WORK ITEM: Please state how many lines of the records below contain the word "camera". Give the number and nothing else.

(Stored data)
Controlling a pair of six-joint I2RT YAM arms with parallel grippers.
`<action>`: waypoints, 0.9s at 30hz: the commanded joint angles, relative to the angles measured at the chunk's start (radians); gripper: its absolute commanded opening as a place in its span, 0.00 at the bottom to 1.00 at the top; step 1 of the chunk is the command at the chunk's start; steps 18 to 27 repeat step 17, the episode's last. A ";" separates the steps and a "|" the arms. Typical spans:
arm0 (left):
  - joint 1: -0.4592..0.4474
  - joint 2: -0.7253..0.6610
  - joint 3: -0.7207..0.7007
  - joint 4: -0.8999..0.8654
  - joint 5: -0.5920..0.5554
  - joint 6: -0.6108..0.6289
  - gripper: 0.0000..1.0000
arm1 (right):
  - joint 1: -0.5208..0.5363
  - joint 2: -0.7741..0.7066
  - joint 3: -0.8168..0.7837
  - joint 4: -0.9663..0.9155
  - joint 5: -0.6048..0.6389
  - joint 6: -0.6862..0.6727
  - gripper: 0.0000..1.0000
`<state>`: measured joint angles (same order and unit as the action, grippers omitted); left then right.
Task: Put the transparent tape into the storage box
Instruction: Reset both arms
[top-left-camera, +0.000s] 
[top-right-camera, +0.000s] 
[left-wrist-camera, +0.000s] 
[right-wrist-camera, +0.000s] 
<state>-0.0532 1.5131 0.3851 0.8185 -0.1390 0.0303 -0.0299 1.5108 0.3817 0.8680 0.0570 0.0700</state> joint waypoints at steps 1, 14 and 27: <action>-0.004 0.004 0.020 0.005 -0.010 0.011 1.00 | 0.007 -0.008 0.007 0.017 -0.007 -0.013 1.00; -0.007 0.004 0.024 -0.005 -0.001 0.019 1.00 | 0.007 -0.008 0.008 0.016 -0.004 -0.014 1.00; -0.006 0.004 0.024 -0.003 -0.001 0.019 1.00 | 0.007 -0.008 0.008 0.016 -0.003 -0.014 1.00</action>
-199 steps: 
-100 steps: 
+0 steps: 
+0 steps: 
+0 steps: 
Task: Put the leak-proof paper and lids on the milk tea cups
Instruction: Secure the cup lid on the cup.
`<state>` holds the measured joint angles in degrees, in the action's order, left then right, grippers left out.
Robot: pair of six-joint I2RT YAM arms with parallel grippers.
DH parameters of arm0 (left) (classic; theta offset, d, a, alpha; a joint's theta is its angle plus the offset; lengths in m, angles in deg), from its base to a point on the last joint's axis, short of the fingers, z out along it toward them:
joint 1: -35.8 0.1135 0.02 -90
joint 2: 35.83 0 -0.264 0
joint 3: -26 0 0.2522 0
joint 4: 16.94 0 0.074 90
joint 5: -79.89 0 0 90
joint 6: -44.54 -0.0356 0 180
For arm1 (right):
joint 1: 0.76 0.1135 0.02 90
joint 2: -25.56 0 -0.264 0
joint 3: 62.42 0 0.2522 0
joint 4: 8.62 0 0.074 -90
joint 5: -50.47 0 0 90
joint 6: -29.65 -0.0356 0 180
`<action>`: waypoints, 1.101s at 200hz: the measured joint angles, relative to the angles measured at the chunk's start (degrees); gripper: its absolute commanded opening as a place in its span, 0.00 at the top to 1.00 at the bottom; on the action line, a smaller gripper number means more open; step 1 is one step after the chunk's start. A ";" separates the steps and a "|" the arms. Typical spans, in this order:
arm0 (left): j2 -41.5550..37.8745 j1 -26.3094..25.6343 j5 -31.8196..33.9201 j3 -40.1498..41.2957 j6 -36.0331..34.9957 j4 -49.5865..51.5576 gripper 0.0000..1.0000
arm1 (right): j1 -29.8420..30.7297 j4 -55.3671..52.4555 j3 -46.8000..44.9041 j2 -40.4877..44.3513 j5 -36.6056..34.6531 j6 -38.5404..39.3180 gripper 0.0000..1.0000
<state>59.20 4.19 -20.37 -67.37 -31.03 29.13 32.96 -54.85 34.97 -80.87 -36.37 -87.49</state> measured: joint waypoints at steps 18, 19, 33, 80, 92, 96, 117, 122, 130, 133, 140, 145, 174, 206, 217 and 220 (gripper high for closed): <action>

SOLUTION TO THIS EXERCISE: 4